The limitations of serum creatinine as a marker of the glomerular filtration rate (GFR) are widely appreciated (4)(5). Creatinine clearance may be more sensitive, but it requires a timed urine collection, which is imprecise (6) and inconvenient (7). For clinical purposes, 51Cr-labeled EDTA clearance provides a surrogate gold standard measure of GFR (6)(8), but it is time-consuming, expensive, and not readily available in many hospitals.
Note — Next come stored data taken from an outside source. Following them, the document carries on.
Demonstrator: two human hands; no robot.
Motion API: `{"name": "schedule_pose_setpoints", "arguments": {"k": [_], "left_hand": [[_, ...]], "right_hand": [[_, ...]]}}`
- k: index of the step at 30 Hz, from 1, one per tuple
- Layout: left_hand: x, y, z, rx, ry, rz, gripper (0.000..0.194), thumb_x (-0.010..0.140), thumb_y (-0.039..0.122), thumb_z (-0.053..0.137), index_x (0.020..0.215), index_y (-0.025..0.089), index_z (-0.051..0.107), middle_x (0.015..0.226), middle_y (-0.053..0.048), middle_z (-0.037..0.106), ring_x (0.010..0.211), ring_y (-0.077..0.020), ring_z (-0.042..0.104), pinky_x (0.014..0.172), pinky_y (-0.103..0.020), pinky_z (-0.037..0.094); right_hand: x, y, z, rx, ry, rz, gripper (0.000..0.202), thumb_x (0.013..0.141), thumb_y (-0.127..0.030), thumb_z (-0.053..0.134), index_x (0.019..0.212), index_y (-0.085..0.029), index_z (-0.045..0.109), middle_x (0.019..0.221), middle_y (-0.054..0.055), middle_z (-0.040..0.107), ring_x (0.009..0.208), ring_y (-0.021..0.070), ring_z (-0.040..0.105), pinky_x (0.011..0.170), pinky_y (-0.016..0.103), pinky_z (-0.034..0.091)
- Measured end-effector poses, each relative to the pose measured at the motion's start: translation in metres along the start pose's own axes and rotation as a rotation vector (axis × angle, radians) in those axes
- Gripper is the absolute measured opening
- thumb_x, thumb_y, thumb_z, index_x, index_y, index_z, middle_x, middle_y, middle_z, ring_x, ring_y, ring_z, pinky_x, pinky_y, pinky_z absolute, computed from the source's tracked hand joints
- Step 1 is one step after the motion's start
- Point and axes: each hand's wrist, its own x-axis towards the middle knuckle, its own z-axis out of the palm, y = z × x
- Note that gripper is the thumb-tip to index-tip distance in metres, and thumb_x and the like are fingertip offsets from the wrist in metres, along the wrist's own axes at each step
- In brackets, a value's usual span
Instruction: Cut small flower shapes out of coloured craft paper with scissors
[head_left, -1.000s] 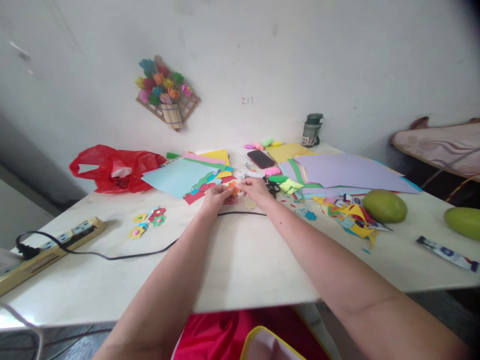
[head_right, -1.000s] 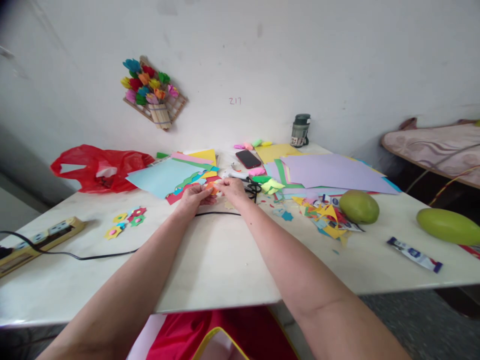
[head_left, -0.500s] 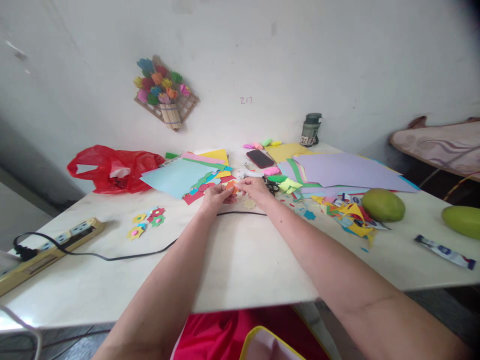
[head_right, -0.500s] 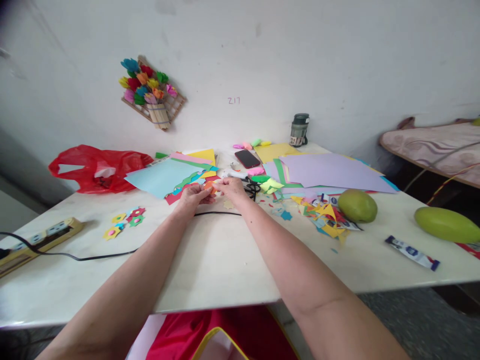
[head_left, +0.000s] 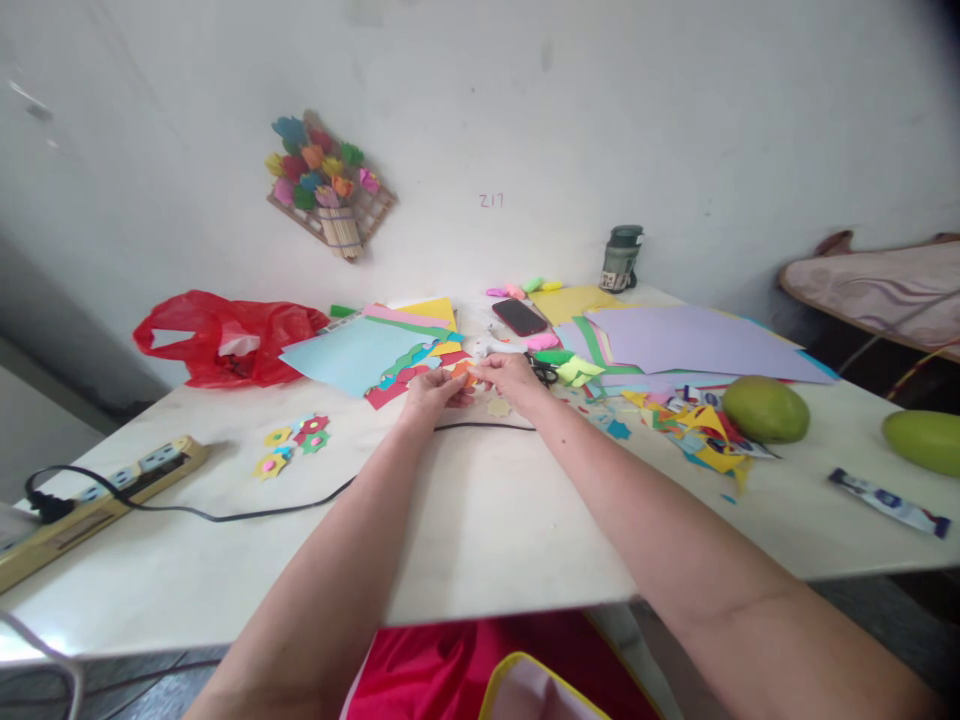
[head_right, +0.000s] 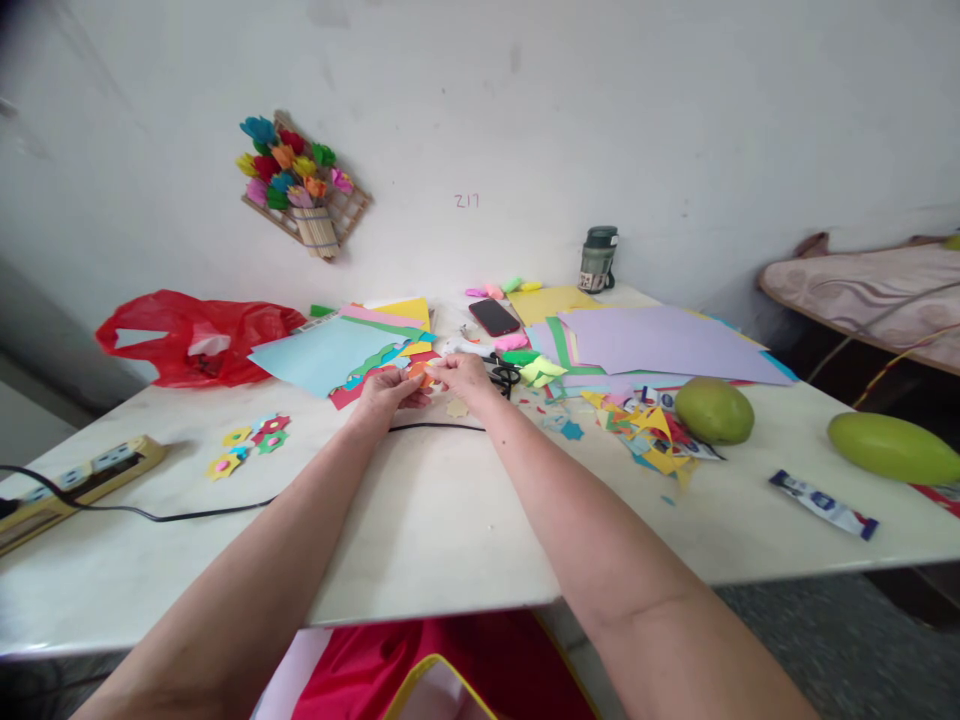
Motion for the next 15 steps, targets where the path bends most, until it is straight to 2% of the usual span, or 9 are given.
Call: {"name": "schedule_pose_setpoints", "arguments": {"k": [8, 15], "left_hand": [[0.003, -0.007, -0.005, -0.058, -0.071, -0.042, 0.043, 0.057, 0.045, 0.081, 0.074, 0.011, 0.06, 0.068, -0.007, 0.07, 0.062, -0.0172, 0.068, 0.061, -0.026, 0.055], [0.003, -0.007, -0.004, -0.057, -0.058, -0.034, 0.043, 0.058, 0.045, 0.081, 0.071, 0.011, 0.058, 0.068, -0.007, 0.07, 0.061, -0.018, 0.069, 0.062, -0.027, 0.055]], "right_hand": [[-0.004, -0.005, 0.001, 0.026, -0.007, 0.008, 0.023, 0.06, -0.035, 0.073, 0.059, -0.015, 0.063, 0.048, -0.005, 0.051, 0.047, 0.007, 0.043, 0.048, 0.022, 0.033], [-0.007, -0.011, 0.002, 0.01, -0.002, 0.033, 0.017, 0.064, -0.027, 0.07, 0.057, -0.015, 0.061, 0.047, -0.005, 0.05, 0.046, 0.0067, 0.043, 0.049, 0.021, 0.035]]}}
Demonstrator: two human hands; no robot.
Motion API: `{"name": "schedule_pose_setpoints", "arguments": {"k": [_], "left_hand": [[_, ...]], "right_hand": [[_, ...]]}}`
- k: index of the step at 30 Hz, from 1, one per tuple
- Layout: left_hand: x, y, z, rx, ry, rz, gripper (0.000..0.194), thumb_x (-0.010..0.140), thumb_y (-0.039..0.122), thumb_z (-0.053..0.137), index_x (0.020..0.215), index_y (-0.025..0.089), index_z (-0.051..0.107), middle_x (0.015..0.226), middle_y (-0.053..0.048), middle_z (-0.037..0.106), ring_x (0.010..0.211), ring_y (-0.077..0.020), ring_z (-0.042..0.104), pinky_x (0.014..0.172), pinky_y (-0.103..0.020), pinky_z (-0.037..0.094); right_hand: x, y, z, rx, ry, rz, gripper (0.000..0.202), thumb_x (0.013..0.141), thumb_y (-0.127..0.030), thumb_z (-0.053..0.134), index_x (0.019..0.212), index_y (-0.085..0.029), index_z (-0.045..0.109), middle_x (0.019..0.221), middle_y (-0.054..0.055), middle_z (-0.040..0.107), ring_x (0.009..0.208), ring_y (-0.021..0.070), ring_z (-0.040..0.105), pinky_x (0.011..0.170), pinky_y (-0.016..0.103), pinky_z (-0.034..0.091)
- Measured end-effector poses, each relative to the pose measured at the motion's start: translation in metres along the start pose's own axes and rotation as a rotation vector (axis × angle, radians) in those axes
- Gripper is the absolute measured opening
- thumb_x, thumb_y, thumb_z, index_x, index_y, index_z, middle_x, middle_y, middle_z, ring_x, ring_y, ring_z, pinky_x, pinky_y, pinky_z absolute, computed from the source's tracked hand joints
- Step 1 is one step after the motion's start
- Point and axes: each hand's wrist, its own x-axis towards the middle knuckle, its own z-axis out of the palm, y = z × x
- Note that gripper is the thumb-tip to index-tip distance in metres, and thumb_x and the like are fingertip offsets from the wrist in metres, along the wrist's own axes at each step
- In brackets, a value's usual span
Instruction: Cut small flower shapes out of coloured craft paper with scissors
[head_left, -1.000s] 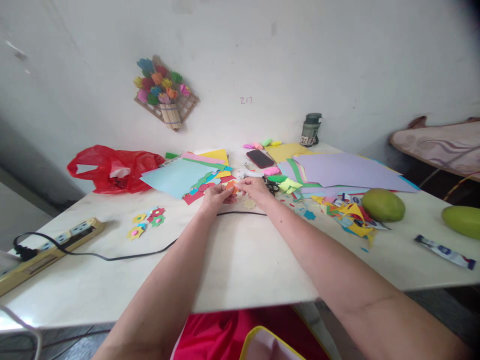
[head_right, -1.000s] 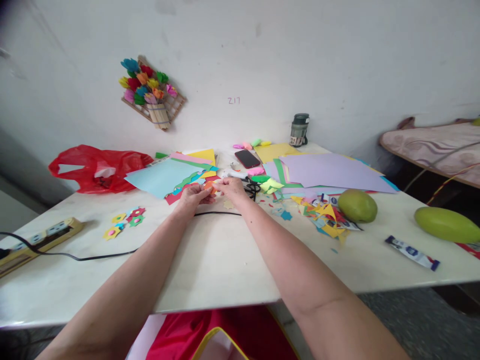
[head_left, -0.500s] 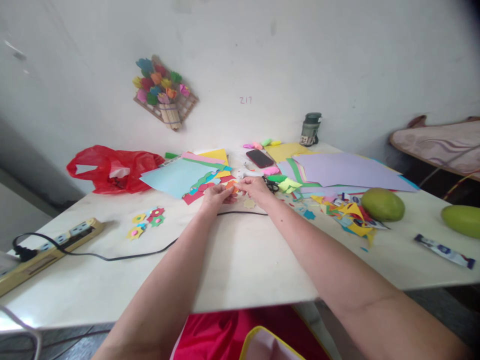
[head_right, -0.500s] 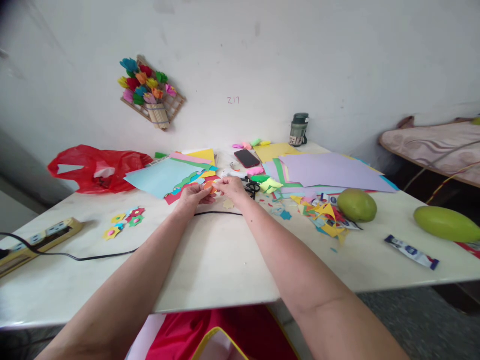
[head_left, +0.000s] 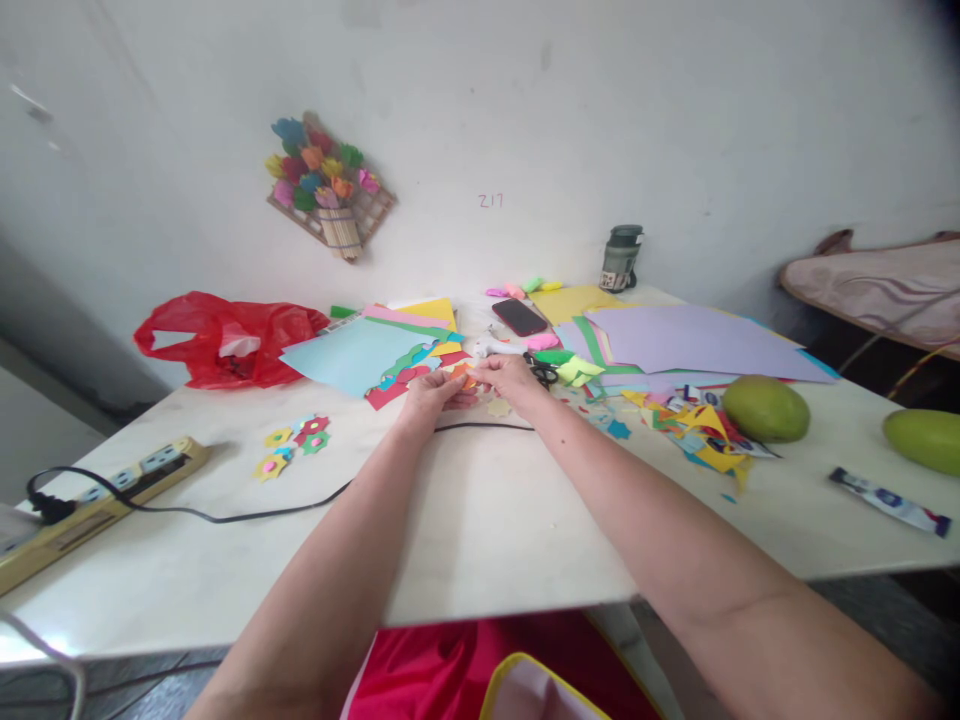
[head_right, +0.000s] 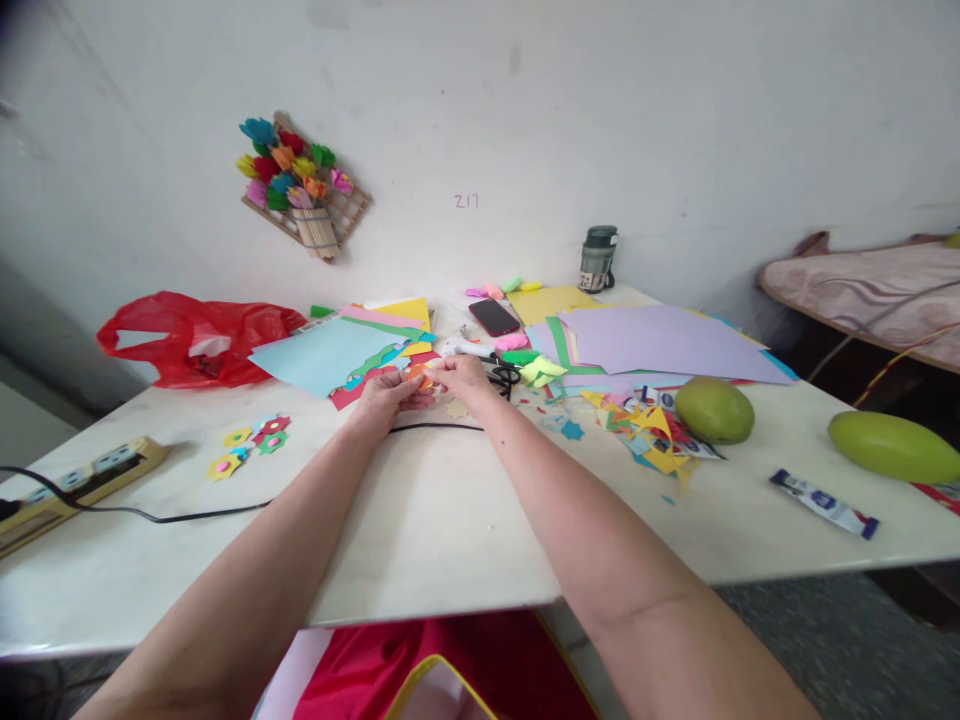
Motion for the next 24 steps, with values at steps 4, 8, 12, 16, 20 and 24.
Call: {"name": "schedule_pose_setpoints", "arguments": {"k": [4, 8, 12, 16, 20, 24], "left_hand": [[0.0, 0.001, -0.001, -0.019, -0.036, -0.012, 0.041, 0.061, 0.045, 0.079, 0.076, 0.012, 0.059, 0.071, -0.007, 0.07, 0.062, -0.0181, 0.069, 0.063, -0.029, 0.055], [0.001, 0.002, -0.003, -0.009, -0.016, -0.007, 0.039, 0.061, 0.044, 0.079, 0.076, 0.013, 0.059, 0.066, -0.005, 0.068, 0.061, -0.0175, 0.067, 0.061, -0.028, 0.054], [0.001, 0.003, -0.004, 0.058, 0.046, 0.013, 0.037, 0.058, 0.041, 0.08, 0.07, 0.014, 0.057, 0.06, -0.001, 0.064, 0.054, -0.0133, 0.062, 0.058, -0.026, 0.051], [0.0, 0.004, -0.005, 0.143, 0.07, 0.027, 0.038, 0.059, 0.044, 0.079, 0.069, 0.013, 0.059, 0.055, -0.001, 0.062, 0.051, -0.0111, 0.058, 0.055, -0.024, 0.047], [0.001, 0.003, -0.005, 0.193, 0.079, 0.015, 0.04, 0.057, 0.047, 0.078, 0.068, 0.013, 0.059, 0.054, -0.002, 0.063, 0.05, -0.0105, 0.056, 0.055, -0.024, 0.045], [0.001, 0.004, -0.005, 0.284, 0.094, 0.001, 0.041, 0.057, 0.049, 0.077, 0.068, 0.014, 0.059, 0.055, -0.002, 0.062, 0.05, -0.0104, 0.055, 0.054, -0.024, 0.044]], "right_hand": [[0.001, 0.001, 0.0, -0.004, 0.003, -0.007, 0.02, 0.064, -0.029, 0.071, 0.056, -0.014, 0.059, 0.046, -0.005, 0.05, 0.046, 0.0066, 0.043, 0.049, 0.021, 0.035], [0.002, 0.002, -0.001, -0.037, 0.001, 0.018, 0.022, 0.064, -0.028, 0.071, 0.055, -0.014, 0.057, 0.045, -0.006, 0.048, 0.045, 0.0065, 0.042, 0.048, 0.021, 0.034], [0.002, 0.002, -0.001, -0.074, -0.024, 0.038, 0.016, 0.069, -0.018, 0.065, 0.056, -0.014, 0.056, 0.045, -0.005, 0.049, 0.044, 0.0056, 0.042, 0.047, 0.019, 0.035], [0.003, 0.006, -0.002, -0.124, -0.053, 0.046, 0.017, 0.073, -0.018, 0.063, 0.058, -0.014, 0.056, 0.048, -0.004, 0.052, 0.044, 0.0056, 0.045, 0.047, 0.018, 0.037], [0.012, 0.011, -0.01, -0.189, -0.004, 0.014, 0.018, 0.079, -0.023, 0.058, 0.063, -0.014, 0.06, 0.061, 0.001, 0.062, 0.048, 0.0058, 0.048, 0.048, 0.017, 0.039], [0.019, 0.012, -0.024, -0.454, 0.115, 0.006, 0.017, 0.081, -0.024, 0.055, 0.069, -0.016, 0.063, 0.07, 0.003, 0.068, 0.055, 0.0093, 0.056, 0.054, 0.02, 0.042]]}}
Attempts to improve clinical measurement of GFR include the use of creatinine-based formulas, including those proposed by Cockcroft and Gault (9) and Levey and coworkers [Modification of Diet in Renal Disease (MDRD) formula (10) and its simplified version (11)]. These improve GFR estimation compared with serum creatinine alone (12), although considerable limitations persist. Cystatin C is a 13-kDa protein whose plasma concentration reflects GFR. Its superiority over serum creatinine in terms of diagnostic sensitivity for reduced GFR is generally accepted (13)(14)(15)(16)(17)(18)(19)(20)(21), but concerns have been expressed that it may be affected by malignant progression (22)(23)(24)(25)(26). To our knowledge, neither cystatin C nor the MDRD formulas have been evaluated against a gold standard measure of GFR in patients with multiple myeloma.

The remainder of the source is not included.